I might have missed it; do you have an alternative idea?

A single pass is used in different “situations”, e.g., multiple locations in the pipeline with O3, or with different configurations. So, a “addPass” interface seems not only “the shortest path” but also adequate as it is the entry point that encodes the pass and the “situation/configuration”.
Our other ML based “pass skipping” also looked at sequences of passes in the pass manager. It seems to me that is the right place to hook up a selection algorithm, assuming we want to “augment” existing pipelines (which is what we try here as it is less scary than completely new pipelines).

Not sure what you’re expecting here, I haven’t paged in the entire context of what you’re trying to spin here. But fundamentally if someone wants to change fundamentally the contact of the pass manager, it’s on them to do the legwork on the design exploration, and make the relevant proposal, starting as I hinted about the current “role and responsibility of the pass manager” as a component (scheduling passes), and how it should evolve (with a new definition of “scheduling” and new dynamic criteria of interactions between the IRUnits and the pass manager). This seems more fundamental to me than a “a (small) step” to support some experimentation as it is presented in the original post here.

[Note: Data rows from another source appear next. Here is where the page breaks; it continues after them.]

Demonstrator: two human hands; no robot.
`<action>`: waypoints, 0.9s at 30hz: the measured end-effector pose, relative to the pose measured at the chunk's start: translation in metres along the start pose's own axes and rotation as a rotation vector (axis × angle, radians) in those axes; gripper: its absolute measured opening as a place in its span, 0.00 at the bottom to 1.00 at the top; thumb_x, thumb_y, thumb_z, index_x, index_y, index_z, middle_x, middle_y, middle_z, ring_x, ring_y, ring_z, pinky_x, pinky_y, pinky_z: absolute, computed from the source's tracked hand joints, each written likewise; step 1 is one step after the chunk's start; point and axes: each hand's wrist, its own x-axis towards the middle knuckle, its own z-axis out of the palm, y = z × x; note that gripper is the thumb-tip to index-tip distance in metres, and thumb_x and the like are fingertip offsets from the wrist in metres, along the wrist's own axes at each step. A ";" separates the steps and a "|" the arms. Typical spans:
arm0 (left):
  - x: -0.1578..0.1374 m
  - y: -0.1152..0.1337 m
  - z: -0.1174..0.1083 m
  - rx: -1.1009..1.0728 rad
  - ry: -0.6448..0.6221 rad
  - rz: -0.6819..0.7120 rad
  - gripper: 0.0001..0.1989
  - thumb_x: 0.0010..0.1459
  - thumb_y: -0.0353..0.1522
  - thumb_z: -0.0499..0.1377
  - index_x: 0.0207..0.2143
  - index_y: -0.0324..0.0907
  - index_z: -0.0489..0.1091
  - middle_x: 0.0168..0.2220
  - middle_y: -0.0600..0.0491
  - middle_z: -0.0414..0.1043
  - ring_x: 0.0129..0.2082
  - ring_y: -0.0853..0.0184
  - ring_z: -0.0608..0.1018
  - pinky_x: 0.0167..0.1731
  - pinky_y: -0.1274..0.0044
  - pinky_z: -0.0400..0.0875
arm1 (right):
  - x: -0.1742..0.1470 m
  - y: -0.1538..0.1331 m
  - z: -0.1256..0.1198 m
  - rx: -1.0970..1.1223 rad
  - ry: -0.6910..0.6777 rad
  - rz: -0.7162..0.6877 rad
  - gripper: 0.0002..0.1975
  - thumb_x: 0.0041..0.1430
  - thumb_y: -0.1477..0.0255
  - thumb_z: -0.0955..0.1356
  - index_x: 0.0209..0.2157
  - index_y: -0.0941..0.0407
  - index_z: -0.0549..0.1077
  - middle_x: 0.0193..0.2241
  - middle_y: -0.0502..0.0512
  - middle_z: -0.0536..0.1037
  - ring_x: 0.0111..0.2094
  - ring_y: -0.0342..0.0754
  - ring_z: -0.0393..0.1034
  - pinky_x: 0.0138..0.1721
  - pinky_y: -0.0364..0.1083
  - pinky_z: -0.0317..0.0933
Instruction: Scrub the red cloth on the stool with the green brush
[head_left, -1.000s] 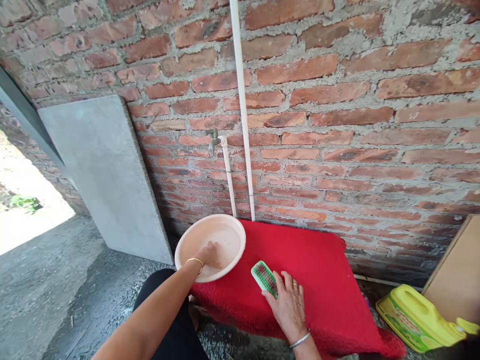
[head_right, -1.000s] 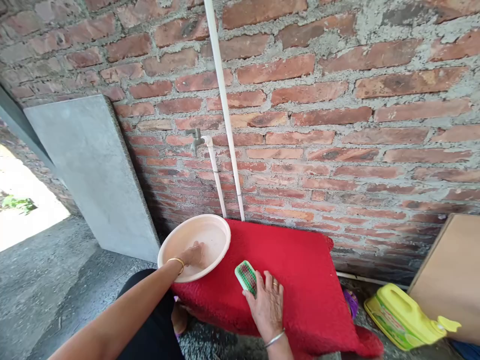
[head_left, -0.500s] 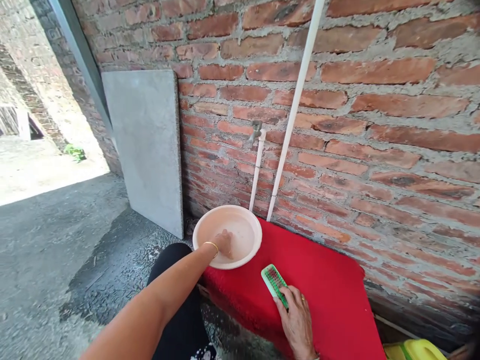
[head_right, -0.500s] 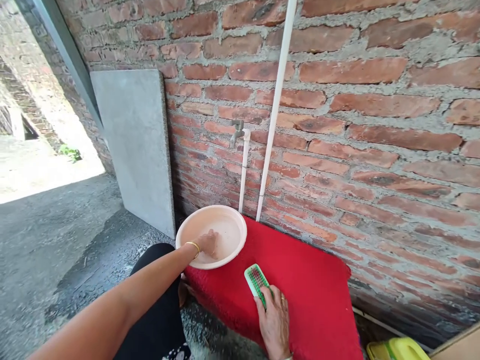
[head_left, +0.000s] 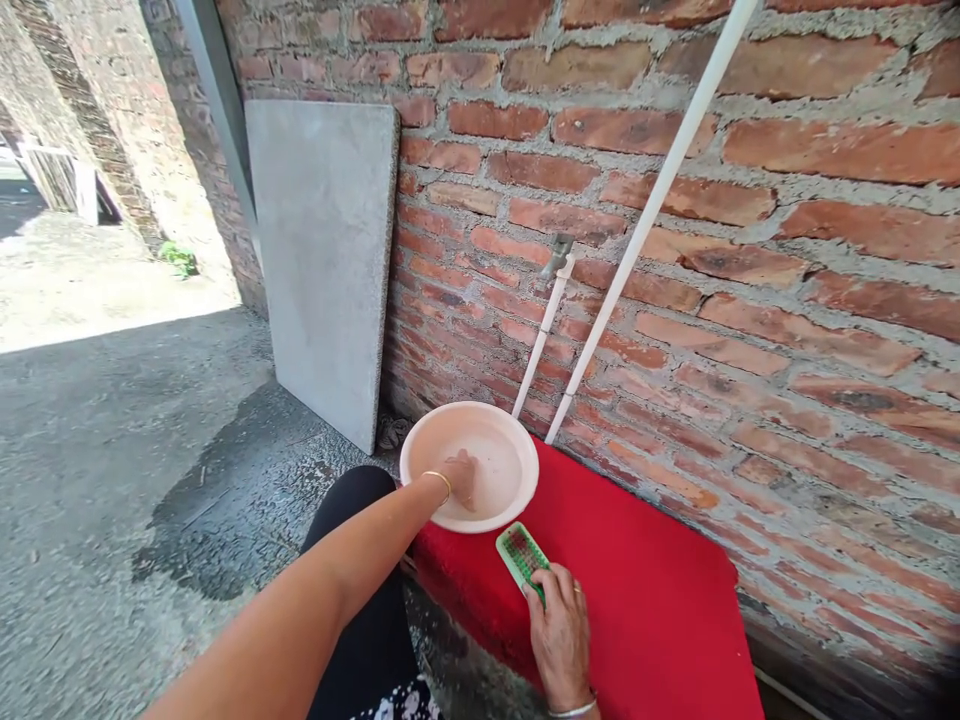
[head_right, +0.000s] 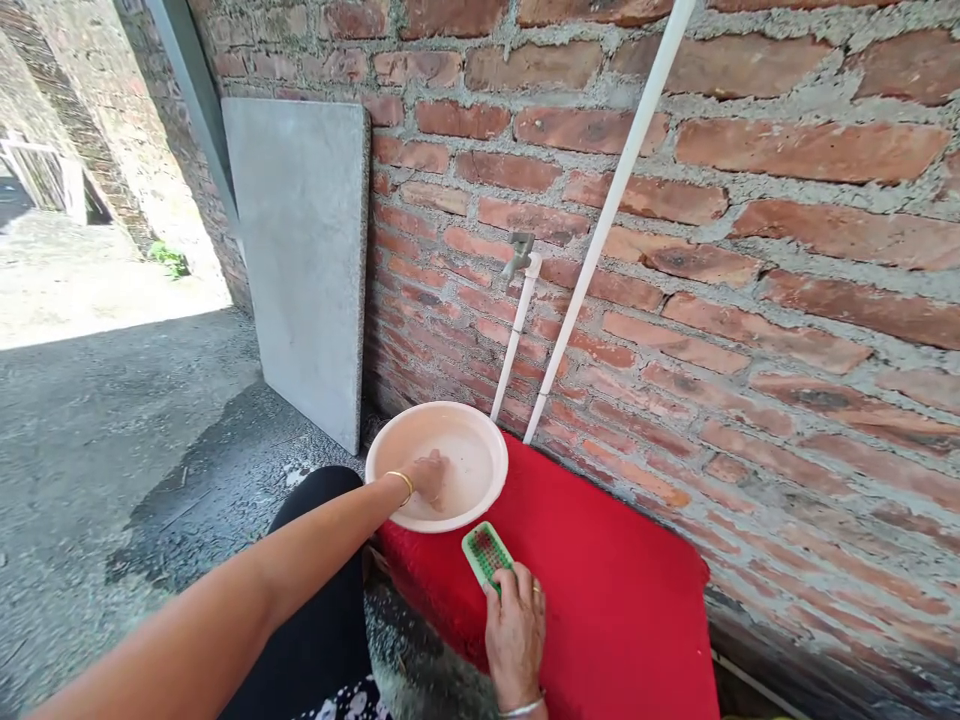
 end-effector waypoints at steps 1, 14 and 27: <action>-0.001 0.000 0.000 0.006 0.001 0.002 0.56 0.35 0.43 0.74 0.65 0.38 0.58 0.69 0.32 0.49 0.61 0.37 0.69 0.58 0.56 0.67 | 0.006 -0.006 0.004 0.007 -0.021 -0.005 0.20 0.71 0.58 0.55 0.36 0.48 0.73 0.40 0.54 0.77 0.41 0.52 0.71 0.45 0.51 0.61; 0.007 -0.002 0.000 -0.020 -0.028 0.010 0.54 0.36 0.41 0.73 0.65 0.36 0.58 0.69 0.30 0.48 0.61 0.37 0.68 0.59 0.54 0.66 | 0.021 0.125 -0.074 -0.214 0.329 0.439 0.32 0.59 0.39 0.52 0.29 0.47 0.72 0.25 0.65 0.73 0.29 0.65 0.69 0.31 0.61 0.60; 0.006 -0.006 0.007 0.018 0.047 0.011 0.51 0.35 0.39 0.73 0.63 0.38 0.61 0.68 0.31 0.52 0.60 0.39 0.71 0.57 0.59 0.68 | 0.025 0.079 -0.026 -0.128 0.149 0.291 0.29 0.66 0.48 0.52 0.36 0.52 0.75 0.34 0.60 0.77 0.36 0.56 0.72 0.41 0.54 0.63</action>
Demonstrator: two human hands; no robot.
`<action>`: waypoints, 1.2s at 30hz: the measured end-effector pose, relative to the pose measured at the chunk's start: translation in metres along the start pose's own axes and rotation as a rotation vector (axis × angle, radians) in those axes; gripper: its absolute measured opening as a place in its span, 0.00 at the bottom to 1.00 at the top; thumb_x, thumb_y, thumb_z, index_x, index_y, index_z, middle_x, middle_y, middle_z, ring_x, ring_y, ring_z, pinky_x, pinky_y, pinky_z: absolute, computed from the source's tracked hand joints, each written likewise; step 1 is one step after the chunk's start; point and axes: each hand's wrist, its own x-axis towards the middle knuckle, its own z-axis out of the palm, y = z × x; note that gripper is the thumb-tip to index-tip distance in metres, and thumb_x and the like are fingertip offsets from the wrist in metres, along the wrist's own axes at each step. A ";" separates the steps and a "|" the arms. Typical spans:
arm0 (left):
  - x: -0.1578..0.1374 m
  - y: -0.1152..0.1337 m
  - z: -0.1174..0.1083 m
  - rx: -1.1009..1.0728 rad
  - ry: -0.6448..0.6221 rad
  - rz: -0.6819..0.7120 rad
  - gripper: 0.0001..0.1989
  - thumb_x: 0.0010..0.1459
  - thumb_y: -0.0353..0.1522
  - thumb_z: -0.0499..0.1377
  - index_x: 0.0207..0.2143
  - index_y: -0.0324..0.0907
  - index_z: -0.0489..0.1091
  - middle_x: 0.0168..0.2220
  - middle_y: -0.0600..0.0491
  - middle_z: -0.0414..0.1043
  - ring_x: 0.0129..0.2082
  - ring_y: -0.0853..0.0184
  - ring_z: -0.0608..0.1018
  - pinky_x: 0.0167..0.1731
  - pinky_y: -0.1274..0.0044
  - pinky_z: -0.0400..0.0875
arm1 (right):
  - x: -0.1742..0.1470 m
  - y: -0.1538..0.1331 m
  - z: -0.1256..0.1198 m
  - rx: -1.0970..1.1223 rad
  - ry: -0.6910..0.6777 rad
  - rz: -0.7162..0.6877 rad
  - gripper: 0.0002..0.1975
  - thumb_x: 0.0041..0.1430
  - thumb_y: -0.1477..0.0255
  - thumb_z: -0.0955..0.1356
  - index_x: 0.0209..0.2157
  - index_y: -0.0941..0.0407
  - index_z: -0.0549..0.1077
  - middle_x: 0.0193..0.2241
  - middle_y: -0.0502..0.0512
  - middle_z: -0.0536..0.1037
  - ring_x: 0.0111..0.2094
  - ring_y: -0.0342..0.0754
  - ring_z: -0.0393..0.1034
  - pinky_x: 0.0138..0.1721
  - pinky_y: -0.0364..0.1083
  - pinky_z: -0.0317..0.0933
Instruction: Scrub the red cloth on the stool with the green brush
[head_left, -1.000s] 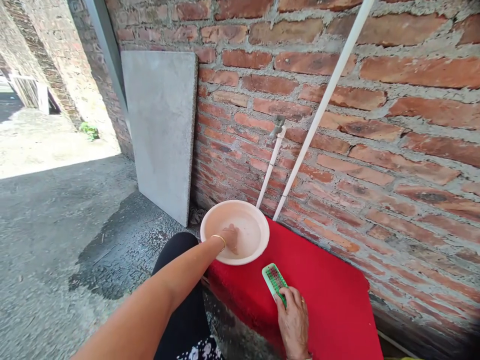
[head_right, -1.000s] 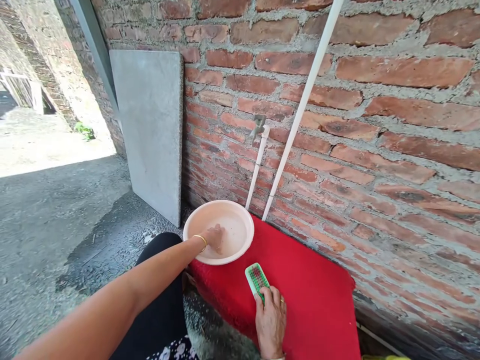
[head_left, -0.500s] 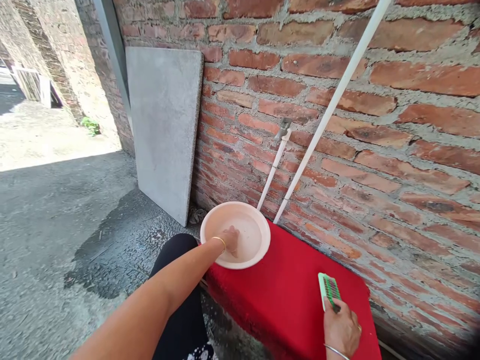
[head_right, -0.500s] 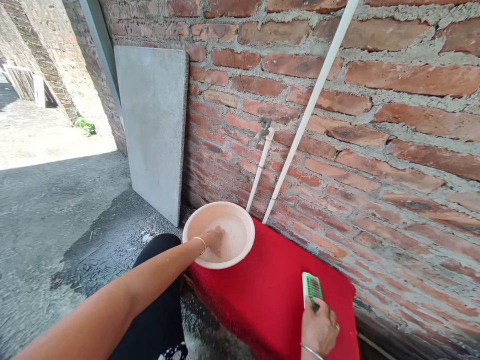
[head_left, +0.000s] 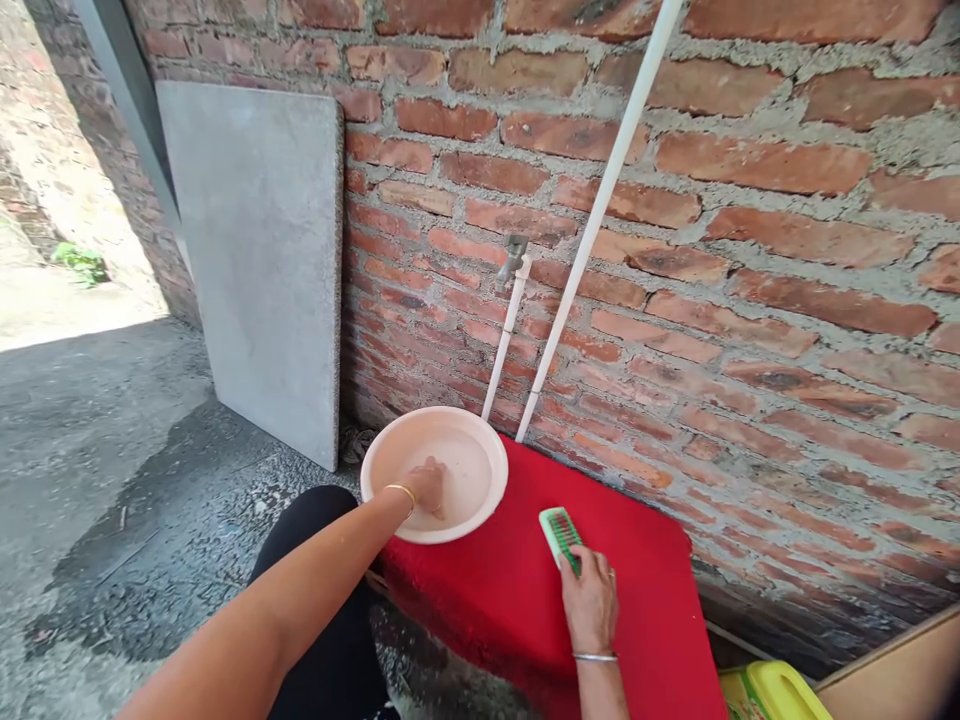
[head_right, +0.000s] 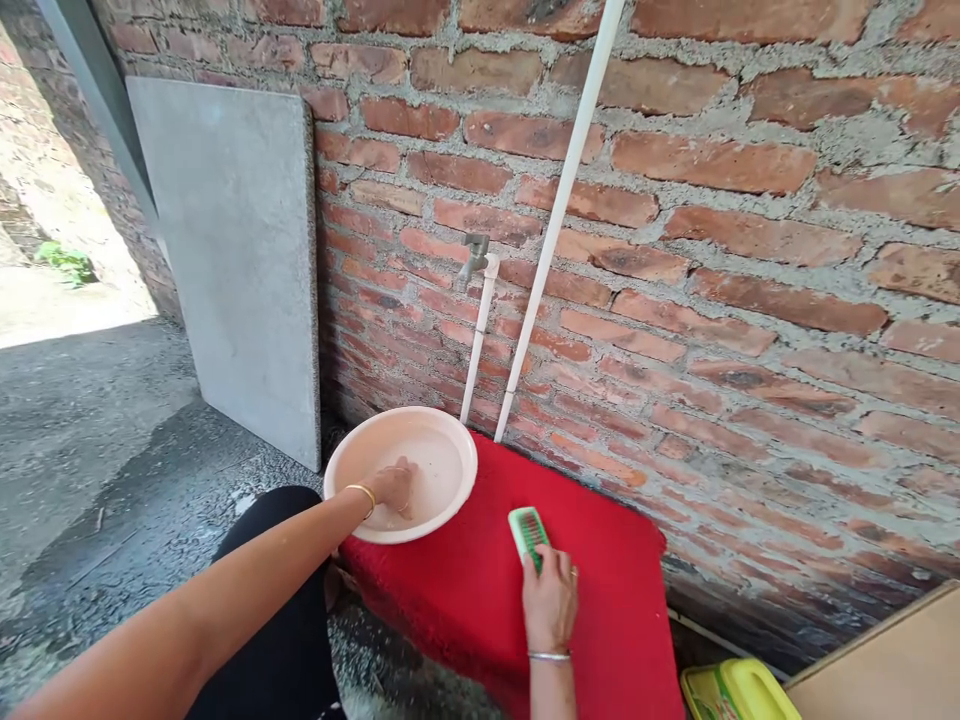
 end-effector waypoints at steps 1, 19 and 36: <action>0.000 0.000 0.000 -0.004 0.004 -0.002 0.51 0.35 0.38 0.73 0.63 0.37 0.61 0.68 0.30 0.52 0.59 0.38 0.71 0.57 0.59 0.68 | 0.003 0.025 -0.012 -0.070 0.034 0.074 0.31 0.65 0.47 0.52 0.36 0.52 0.75 0.32 0.62 0.76 0.34 0.57 0.71 0.40 0.55 0.63; -0.010 0.002 -0.005 0.066 0.011 -0.010 0.48 0.39 0.41 0.73 0.61 0.39 0.61 0.65 0.35 0.57 0.58 0.44 0.74 0.57 0.62 0.69 | -0.004 -0.083 0.028 0.073 -0.146 -0.200 0.05 0.64 0.71 0.64 0.37 0.49 0.73 0.36 0.52 0.75 0.40 0.50 0.70 0.46 0.48 0.61; -0.008 0.003 -0.007 0.036 -0.024 0.014 0.49 0.37 0.38 0.72 0.61 0.35 0.60 0.65 0.32 0.54 0.57 0.42 0.73 0.58 0.60 0.68 | 0.029 0.056 -0.042 -0.122 0.075 0.206 0.24 0.65 0.52 0.55 0.36 0.53 0.74 0.32 0.60 0.73 0.33 0.57 0.68 0.38 0.55 0.62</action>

On the O1/O2/O3 vs a different scale (which is orthogonal to what I’m referring to above): I can’t reconcile right now how a function could be tagged with an O2 attribute while the set of transformation that would be performed would depend on how the pass-manager is setup: O2 would mean different things in different context, which would be highly confusing.

Hm. It seems this goes down a rabbit hole and I don’t understand why.

What you are saying, I think, is that the pass manager so far just schedules the passes that the pass pipeline has queued up. And while the pass pipelines are O1/2/3 “aware” (or simple different for O1/2/3), the pass manager is not. Making the pass manager O1/2/3 aware is therefore a fundamental change. Did I get this right? I want to ensure we are talking about the same issue(s) before I try to provide alternatives and compare them to the proposed solution.

A function with an O2 tag would be optimized with min(O2, <user-O-level>), so:
-O1 + O2-tag → O1
-O2 + O2-tag → O2
-O3 + O2-tag → O2
Thus “max-O2-tag” would make it arguably clearer.
Now that I think about it, it’s like optnone is a max-O0 tag, basically.
Does that remove some of the confusion?

That is my understand of the contract provided by the pass manager historically (it’s a bit more nuanced, it supports analyses as well for example). I’m not saying we absolutely can’t or shouldn’t change it, but that this is a non-trivial change, and it deserves some explicit redefinition.

I tried to keep separate the specific concern about O1/2/3 vs another way to filter (arbitrary number of another annotation) from the change in the pass manager role, I would say the fundamental change would be in how we’d like the scheduling to take into account the IR itself (the pass manager introspect IR units to decide whether to run a pass or not, whether it’s an attribute or something else), and how we express this (for example you propose that this is part of the “addPass” API with an optional “level” provided, but why not a callback provided by the user for example?).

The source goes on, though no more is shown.